This is a blog in which I record my exciting adventures in Africa!

Wednesday, November 01, 2006

Alright, I’m finally getting caught up with what’s going on here, mostly by skipping a lot of stuff. This weekend was the Projects Abroad volunteer party, when all the volunteers get together and be merry. It was held at Cape Coast, a beautiful sea side town west of Accra. We took the lorry there, and then sat on the roof of the hotel and ate lunch. Rather, everyone else did that while I went off exploring. Cape Coast is full of old Colonial buildings, but what is most remarkable is not there age or there beauty, but the mere fact that there are buildings at all. It is odd to walk down streets lined by two and three story structures and not just corrugated-iron roofed wooden shacks.
I climbed up a hill through the courtyard of a school, and then past some children picking through the rubbish at a dumping ground. When I emerged from the brush at the top, I was at a little tower ringed by a high wall and four old English cannons. I climbed the ladder over the wall and looked inside the tower, and there was a man sleeping on some mats! And this small fort, known as the light house, was listed as a tourist attraction in the guidebook. Not like tourist attractions in America!
Later we took a guided tour of the big Cape Coast Castle. A huge and beautiful fort, its white walls and black cannons overlook the sea as it churns around the rocks below. Beneath the battlements, women lay out thousands of shining silver fishies to dry and, where the beach begins, there are many colorful sailed fishing boats. In both directions, palm-fringed sand meets shining sea as far as far as the eye can see. All very nice, yes?

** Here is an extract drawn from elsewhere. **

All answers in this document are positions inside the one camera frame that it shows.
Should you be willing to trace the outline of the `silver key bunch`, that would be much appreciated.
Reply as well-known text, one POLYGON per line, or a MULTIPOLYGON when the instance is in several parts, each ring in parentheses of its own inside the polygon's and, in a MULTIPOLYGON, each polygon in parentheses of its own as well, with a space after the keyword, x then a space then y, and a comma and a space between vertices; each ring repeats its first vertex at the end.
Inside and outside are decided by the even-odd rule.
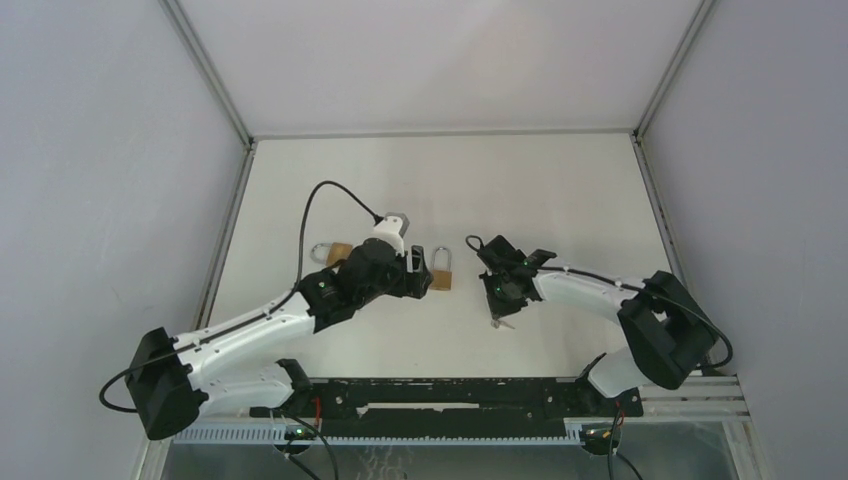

But I could not help being moved as the guide brought us down to the dungeons, and showed us the dark rooms, maybe the size of my living room at home, where the slaves were held until the ships came to take them away to America. One hundred fifty slaves would be squished in to a room, with no light but that which wandered through two narrow slits high up in the wall, and no bathroom but a shallow trench that ran through the middle of the floor and in to a hall in the wall. Our guide also showed us the pitch black room where ill-behaved slaves were locked in without food or water. The double gates were not opened until the prisoner was dead.
Later we had a party! All the volunteers were there, plus I invited my girlfriend and her friend. There was free food and alcohol, and I was soon in a very gay mood. I took my shirt off and me and a Ghanaian guy there would go crazy dancing. We would find people who were not having fun, the kind of people who refuse to have fun as if it was beneath their dignity, and tease them relentlessly. Later, I unplugged the speaker system by accident, and then went and hid while people bickered about who’s fault it was.
The next day, I called up Francis, the drumming and dance instructor who lived in Cape Coast. He brought me to a village festival. They were celebrating the return of their Sudanese ancestors or something, but mostly, they were just trying to get money out of everyone. They had all sorts of money gathering activities; First, they had the men who gave the most money stand in a line; I was one of them, even though I gave less then the others. Then, they auctioned us off, which was a pretty embarrassing moment for me. As a white, I am fawned over and given special treatment all the time. But this time, nobody would pay the money necessary to allow me to sit down again! After that, they auctioned some bread and fabric; it all went on for a long time.
But the festival itself was very fun. I was the only white person there, and was treated as a guest of honor. I paid my respects to the chief and queen mother, and then was given a stool so I could sit between them. The chief gave me a heavy gilded necklace to wear, and then I got up to dance a whole bunch of times. Everybody was arranged around a clearing, and in the clearing different groups got up to dance, first some men in fancy dress, then a lot of women, then some local youth dressed in baggy hip hop clothing, then a bunch of kids, then all the chiefs and important people. The dancing consisted mostly of people forming a sort of African conga line, first the right foot forward, one two, then the left foot, one two, and I was encouraged to join all the different groups. It was very fun, and everybody laughed to see the white man dance.
That night, I was back in Cape Coast, and the next day in Accra.